Bernd Michael, Markenspezialist und Chef der Düsseldorfer Werbeagentur Grey, empfiehlt: Authentisch bleiben! „Die arrogante Überhöhung kaufen die Leute den Unternehmen nicht mehr ab.“ Dies betreffe nicht nur die Werbung, sondern auch das Auftreten von Managern. Das Siegeszeichen des Deutsche-Bank-Chefs Josef Ackermann zum Auftakt des Mannesmann-Prozesses sei so ein abschreckendes Beispiel. „Hier der arrogante Vorstand, dort Probleme beim Service und Kundenschwund in den Bankfilialen: Da klaffen die Dinge auseinander“, sagt Michael.

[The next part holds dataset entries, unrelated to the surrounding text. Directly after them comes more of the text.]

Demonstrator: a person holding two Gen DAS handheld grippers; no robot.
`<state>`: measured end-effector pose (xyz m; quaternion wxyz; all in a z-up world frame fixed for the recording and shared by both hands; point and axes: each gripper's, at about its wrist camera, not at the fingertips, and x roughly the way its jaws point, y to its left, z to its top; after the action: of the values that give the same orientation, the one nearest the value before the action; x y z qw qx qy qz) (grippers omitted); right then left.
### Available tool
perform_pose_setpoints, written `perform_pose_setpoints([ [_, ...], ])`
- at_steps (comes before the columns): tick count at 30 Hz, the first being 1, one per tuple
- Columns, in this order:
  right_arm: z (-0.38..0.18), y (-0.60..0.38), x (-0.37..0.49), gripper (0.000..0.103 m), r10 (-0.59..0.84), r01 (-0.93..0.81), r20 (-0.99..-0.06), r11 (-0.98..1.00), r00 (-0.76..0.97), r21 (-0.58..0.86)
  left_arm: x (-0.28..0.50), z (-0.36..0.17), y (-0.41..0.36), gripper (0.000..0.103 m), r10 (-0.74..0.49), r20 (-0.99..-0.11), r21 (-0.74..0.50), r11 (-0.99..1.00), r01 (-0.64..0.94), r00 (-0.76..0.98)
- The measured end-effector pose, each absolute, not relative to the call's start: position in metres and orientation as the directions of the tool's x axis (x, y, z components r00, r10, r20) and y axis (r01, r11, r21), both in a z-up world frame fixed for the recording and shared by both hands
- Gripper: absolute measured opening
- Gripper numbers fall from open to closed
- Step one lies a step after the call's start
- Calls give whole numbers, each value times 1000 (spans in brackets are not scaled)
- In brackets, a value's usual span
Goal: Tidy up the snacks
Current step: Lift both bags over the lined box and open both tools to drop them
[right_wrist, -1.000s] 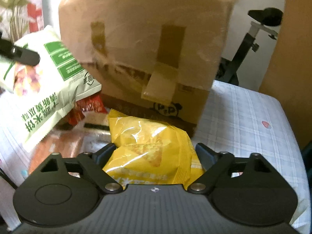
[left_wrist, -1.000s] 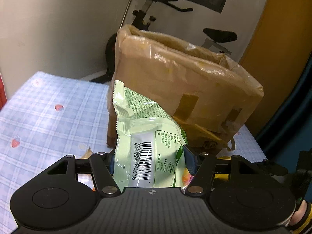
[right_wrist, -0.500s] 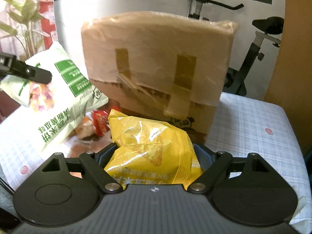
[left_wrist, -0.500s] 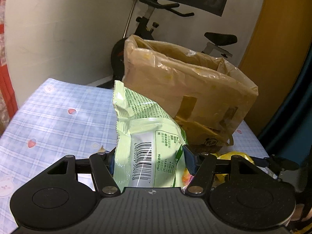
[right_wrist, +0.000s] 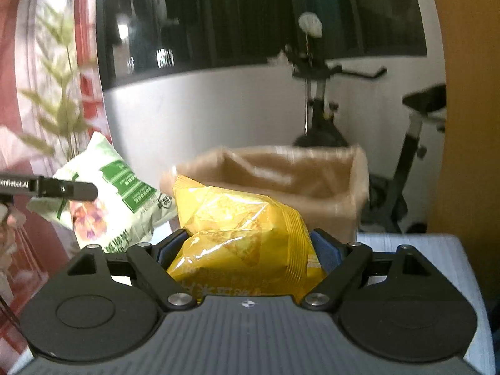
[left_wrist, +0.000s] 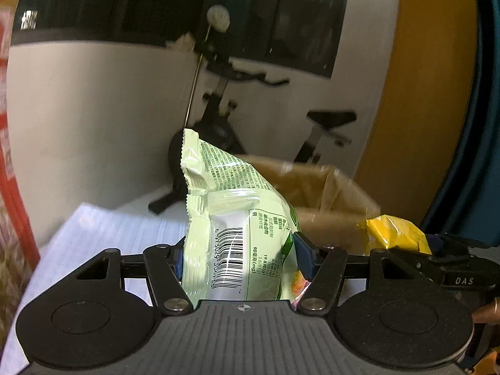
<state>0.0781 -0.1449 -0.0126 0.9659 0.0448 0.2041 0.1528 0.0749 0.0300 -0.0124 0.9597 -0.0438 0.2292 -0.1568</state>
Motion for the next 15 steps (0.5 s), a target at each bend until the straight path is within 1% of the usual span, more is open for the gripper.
perform_pose_setpoints([
  [3, 7, -146, 89, 86, 324, -293, -334, 946, 885, 141, 81, 5, 25, 66, -319, -389, -127, 948, 292, 864],
  [6, 20, -142, 101, 86, 305, -292, -302, 952, 903, 87, 94, 19, 16, 66, -311, -359, -100, 950, 295, 880],
  [8, 26, -139, 115, 86, 276, -278, -282, 960, 919, 34, 107, 27, 8, 66, -306, -342, -78, 951, 298, 889],
  [11, 27, -131, 136, 86, 228, -255, -250, 963, 941, -83, 131, 38, -8, 66, -301, -336, -42, 951, 306, 892],
  [13, 22, -129, 154, 86, 212, -244, -248, 964, 945, -106, 151, 41, -16, 66, -290, -334, -44, 955, 292, 897],
  [15, 16, -131, 174, 86, 198, -228, -257, 969, 946, -95, 172, 41, -23, 66, -274, -328, -36, 960, 278, 904],
])
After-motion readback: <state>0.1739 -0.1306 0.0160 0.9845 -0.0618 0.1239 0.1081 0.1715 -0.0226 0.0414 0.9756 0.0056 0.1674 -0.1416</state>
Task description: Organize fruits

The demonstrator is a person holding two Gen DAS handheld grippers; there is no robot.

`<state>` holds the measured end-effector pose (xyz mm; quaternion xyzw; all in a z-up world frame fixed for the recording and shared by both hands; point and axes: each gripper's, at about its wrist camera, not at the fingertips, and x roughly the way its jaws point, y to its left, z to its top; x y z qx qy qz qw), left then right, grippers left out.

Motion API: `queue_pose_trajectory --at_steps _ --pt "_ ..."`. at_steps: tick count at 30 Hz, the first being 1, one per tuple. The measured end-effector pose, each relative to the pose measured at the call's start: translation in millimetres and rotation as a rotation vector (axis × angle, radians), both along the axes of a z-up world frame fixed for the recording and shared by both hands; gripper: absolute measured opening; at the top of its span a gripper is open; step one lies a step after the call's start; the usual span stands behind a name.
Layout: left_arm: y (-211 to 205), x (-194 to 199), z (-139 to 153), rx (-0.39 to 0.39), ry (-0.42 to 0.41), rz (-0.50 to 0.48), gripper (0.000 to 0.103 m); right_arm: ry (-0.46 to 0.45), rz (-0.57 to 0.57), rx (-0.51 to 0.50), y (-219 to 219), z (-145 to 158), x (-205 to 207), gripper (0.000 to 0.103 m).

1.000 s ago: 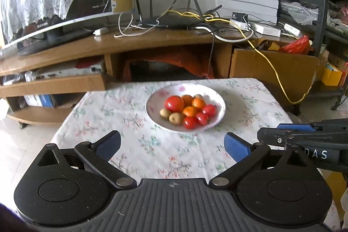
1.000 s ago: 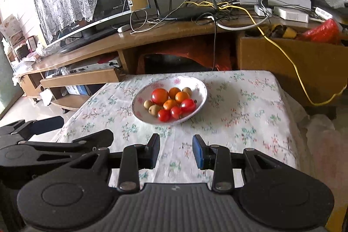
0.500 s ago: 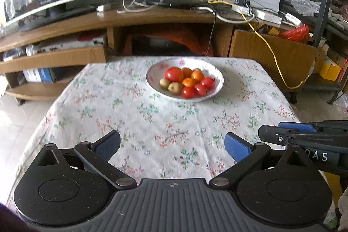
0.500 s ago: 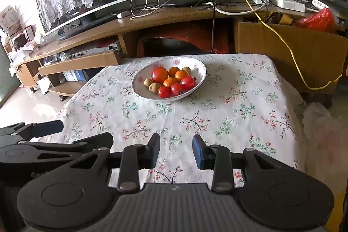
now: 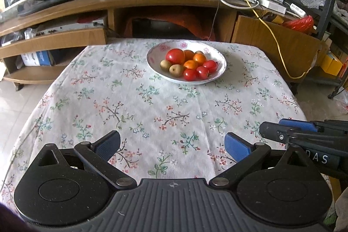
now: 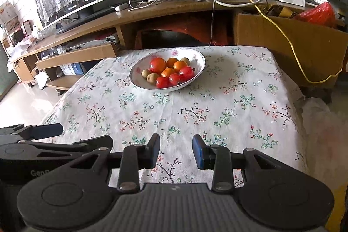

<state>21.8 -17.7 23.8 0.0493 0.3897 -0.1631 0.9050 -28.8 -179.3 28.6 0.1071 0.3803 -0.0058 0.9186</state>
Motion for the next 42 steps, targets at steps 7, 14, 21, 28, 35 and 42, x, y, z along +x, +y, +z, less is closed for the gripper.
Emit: queue_pose_trajectory --at_steps 7,14,21,28,35,42 --pt "-1.4 0.3 -3.1 0.02 0.01 0.01 0.103 0.012 0.004 0.003 0.4 -4.4 1.7 0.035" --pt "-2.0 0.2 -5.7 0.036 0.013 0.035 0.102 0.018 0.012 0.002 1.5 -6.5 2.9 0.035" --pt "-1.2 1.0 -7.8 0.031 0.03 0.039 0.103 0.024 0.011 0.004 0.7 -8.6 3.0 0.035" --pt "-2.9 1.1 -7.4 0.047 0.027 0.036 0.103 0.025 0.011 0.005 0.8 -9.4 2.5 0.035" --pt "-3.9 0.9 -8.5 0.065 0.03 0.031 0.103 0.031 0.011 -0.002 1.8 -10.7 2.5 0.035" --pt "-0.3 2.0 -10.8 0.047 0.048 0.054 0.103 0.031 0.018 -0.003 3.8 -10.4 0.9 0.035"
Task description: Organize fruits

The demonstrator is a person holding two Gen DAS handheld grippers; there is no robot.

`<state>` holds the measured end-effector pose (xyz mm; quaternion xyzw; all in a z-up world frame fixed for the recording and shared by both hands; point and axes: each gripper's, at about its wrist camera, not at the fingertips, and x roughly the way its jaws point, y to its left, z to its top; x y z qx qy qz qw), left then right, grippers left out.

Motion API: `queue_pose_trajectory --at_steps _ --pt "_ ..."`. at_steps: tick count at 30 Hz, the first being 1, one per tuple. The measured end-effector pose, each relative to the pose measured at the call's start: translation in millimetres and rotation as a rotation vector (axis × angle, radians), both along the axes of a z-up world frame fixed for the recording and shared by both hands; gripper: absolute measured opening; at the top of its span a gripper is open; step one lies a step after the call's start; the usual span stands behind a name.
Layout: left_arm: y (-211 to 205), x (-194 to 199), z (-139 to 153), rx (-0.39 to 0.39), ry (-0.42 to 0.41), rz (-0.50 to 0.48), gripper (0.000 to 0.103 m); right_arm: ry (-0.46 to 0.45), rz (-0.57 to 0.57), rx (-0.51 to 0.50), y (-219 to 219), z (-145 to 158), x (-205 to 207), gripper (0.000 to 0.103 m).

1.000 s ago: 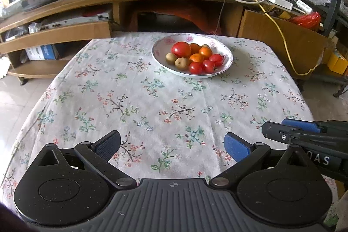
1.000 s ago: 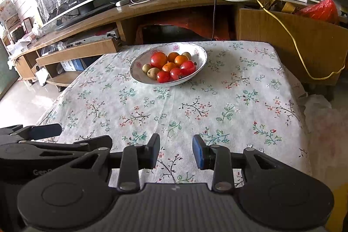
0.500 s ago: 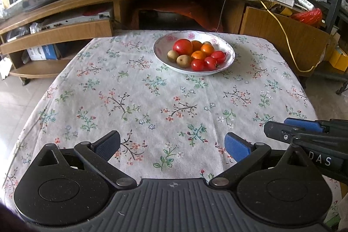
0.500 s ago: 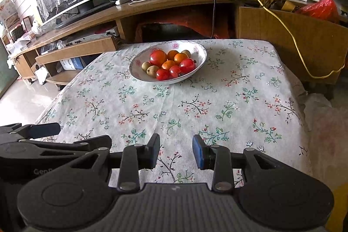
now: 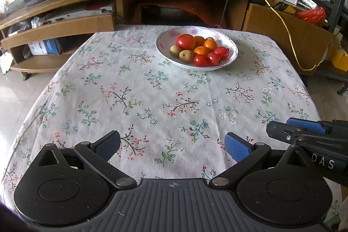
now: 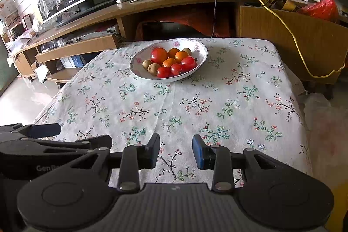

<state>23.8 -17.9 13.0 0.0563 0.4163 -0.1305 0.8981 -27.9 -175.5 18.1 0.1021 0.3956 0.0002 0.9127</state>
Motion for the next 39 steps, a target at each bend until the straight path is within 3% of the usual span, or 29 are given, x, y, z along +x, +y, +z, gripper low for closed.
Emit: queue_pose_trajectory --at_steps 39 --pt "-0.1 -3.7 2.3 0.028 -0.036 0.011 0.103 0.023 0.008 -0.016 5.0 -4.5 -1.1 0.035"
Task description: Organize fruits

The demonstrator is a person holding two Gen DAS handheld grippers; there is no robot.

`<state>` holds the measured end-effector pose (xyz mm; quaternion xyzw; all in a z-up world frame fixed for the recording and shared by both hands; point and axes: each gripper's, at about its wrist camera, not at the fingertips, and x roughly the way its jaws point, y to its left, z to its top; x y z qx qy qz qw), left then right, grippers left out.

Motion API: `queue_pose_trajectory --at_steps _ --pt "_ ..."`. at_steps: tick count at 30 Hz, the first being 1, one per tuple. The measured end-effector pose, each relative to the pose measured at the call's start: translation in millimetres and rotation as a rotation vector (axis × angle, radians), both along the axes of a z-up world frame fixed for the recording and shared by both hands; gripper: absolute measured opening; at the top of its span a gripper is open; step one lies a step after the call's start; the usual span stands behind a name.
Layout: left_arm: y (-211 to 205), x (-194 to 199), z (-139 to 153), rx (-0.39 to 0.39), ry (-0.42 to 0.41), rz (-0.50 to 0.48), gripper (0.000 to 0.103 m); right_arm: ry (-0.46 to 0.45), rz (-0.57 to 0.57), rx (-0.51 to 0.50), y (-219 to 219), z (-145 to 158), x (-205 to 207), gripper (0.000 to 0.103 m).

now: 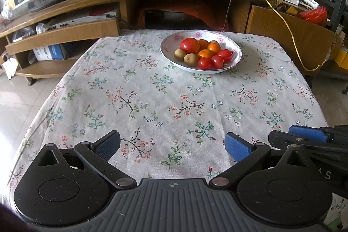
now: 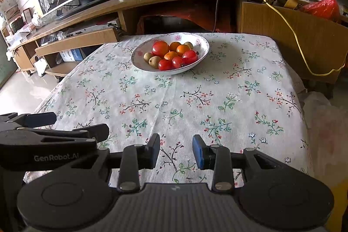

Dass sich Glamour, Bodenhaftung und ein guter Preis in erfolgreicher Werbung nicht ausschließen müssen, zeige die Bekleidungskette H&M. Deren Dessous würden am Körper eines Top-Models gezeigt– und kosteten trotzdem nur 9,90 Euro. „Wir müssen raus aus der Kunstwelt“, fordert Werber Michael.

Eine Fortsetzung der Rabattschlacht empfiehlt sich freilich auch nicht: Wer nur noch für niedrige Preise trommelt, nimmt den Konsumenten den Spaß am Einkauf, ergab eine Marktforschungsstudie des Kölner Ifm-Instituts. Psychologisch wirke der Preiskrieg wie „Gasgeben und Bremsen zugleich“. Würde daraus ein Massenphänomen, wäre der gerade angesprungene Konjunkturmotor bald abgewürgt.